By default, Hadoop has 2 resources, loaded in the order they are specified
in the classpath
\begin{verbatim}
core-default.xml # read-only information
core-site.xml # site-specific information (for a given Hadoop installation)
\end{verbatim}
The configuration in the form
\begin{verbatim}
<property>
<name>property-name</name>
<value>property-value</value>
</property>
\end{verbatim}
Example: specify
\begin{verbatim}
<property>
<name>dfs.datanode.data.dir</name>
<value>file:///usr/local/hadoop/data/datanode</value>
<description>DataNode directory</description>
</property
\end{verbatim}
we can declare a key/value pair as {\it final} (i.e. no subsequently-loaded
resource can modify the value). Typically, the {\it final} key/value pair are
stored in \verb!core-site.xml! file so that user application cannot alter.
\begin{verbatim}
<property>
<name>dfs.client.buffer.dir</name>
<value>/tmp/hadoop/dfs/client</value>
<final>true</final>
</property>
\end{verbatim}
There are so many pre-defined names from Hadoop. From your application, you can
modify these key/value pair by loading the classpath
\begin{verbatim}
java.lang.Object
org.apache.hadoop.conf.Configuration
\end{verbatim}
with the predefined methods to handle the modification of them.

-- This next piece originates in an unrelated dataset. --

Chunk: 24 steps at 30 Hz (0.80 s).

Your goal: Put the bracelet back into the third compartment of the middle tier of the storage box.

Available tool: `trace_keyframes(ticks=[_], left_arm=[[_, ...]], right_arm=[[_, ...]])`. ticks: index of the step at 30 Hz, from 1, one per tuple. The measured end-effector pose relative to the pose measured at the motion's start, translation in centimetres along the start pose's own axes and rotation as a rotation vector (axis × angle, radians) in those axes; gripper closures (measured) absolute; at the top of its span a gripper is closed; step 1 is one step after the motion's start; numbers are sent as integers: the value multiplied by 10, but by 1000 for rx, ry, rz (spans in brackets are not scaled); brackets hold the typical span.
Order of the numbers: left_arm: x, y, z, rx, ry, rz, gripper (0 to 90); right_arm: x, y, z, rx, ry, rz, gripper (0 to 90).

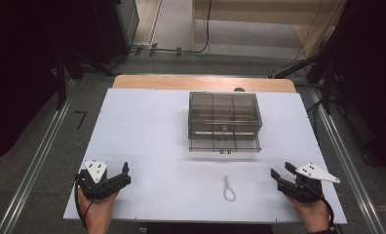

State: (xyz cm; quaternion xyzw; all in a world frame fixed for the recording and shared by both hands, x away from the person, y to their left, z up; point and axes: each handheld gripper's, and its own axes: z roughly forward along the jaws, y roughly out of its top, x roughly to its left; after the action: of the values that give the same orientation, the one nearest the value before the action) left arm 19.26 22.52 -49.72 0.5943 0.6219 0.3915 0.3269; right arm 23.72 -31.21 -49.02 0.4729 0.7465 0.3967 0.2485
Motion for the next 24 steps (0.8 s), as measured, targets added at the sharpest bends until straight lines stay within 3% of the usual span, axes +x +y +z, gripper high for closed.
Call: trace_keyframes(ticks=[24], left_arm=[[-2,0,1,1,-6,9,29]], right_arm=[[25,5,5,20,73,-54,381]])
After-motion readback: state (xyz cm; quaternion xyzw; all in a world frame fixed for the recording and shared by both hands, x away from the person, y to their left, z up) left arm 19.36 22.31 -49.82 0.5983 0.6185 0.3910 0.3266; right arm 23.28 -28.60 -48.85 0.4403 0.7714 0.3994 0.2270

\url{http://hadoop.apache.org/docs/r1.2.1/api/org/apache/hadoop/conf/Configuration.html}
\subsection{Site-specific configuration}
These are files that contains configuration that you can modify and it is
site-specific, i.e. it can be different from one machine to another.
\begin{verbatim}
conf/core-site.xml
conf/hdfs-site.xml
conf/mapred-site.xml
\end{verbatim}
You can control the Hadoop scripts found in the bin/ directory of the
distribution, by setting site-specific values via the conf/hadoop-env.sh
(Sect.\ref{sec:hadoop-env.sh}).
\subsection{core-site.xml}
\label{sec:core-site.xml}
The URI to the NodeName can be defined in the key \verb!fs.defaultFS! (the
deprecated key (since Hadoop 2.0) is fs.default.name)
\url{https://issues.apache.org/jira/browse/AMBARI-2789}
\subsection{yarn-site.xml}
\label{sec:yarn-site.xml}
We need to specify the machine that functions as the ResourceTracker
\begin{verbatim}
<property>
<name>yarn.resourcemanager.resource-tracker.address</name>
<value>10.10.10.104:8025</value>
</property>
<property>
\end{verbatim}
Then we choose what shuffle process to handle the
\begin{verbatim}
<property>
<name>yarn.nodemanager.aux-services</name>
<value>mapreduce_shuffle</value>
</property>
<property>
<name>yarn.nodemanager.aux-services.mapreduce_shuffle.class</name>
<value>org.apache.hadoop.mapred.ShuffleHandler</value>
</property>
\end{verbatim}
\url{https://developer.yahoo.com/hadoop/tutorial/module1.html}
\section{Disk configuration}
\url{http://cloud-dba-journey.blogspot.com/2013/08/hadoop-reference-architectures.html}
Hadoop is quite different than other services in conventional data centers, such
as web, mail, and database servers. They are learning that to achieve optimal
performance, you need to pay particular attention to configuring the underlying
hardware.
\url{http://hortonworks.com/blog/proper-care-and-feeding-of-drives-in-a-hadoop-cluster-a-conversation-with-stackiqs-dr-bruno/}
Having lots of disks per server gives you more raw IO bandwidth than having one
or two big disks. If you have enough that different tasks can be using different
disks for input and output, disk seeking is minimized, which is one of the big
disk performance killers. That said: more disks have a higher power budget; if
you are power limited, you may want fewer but larger disks.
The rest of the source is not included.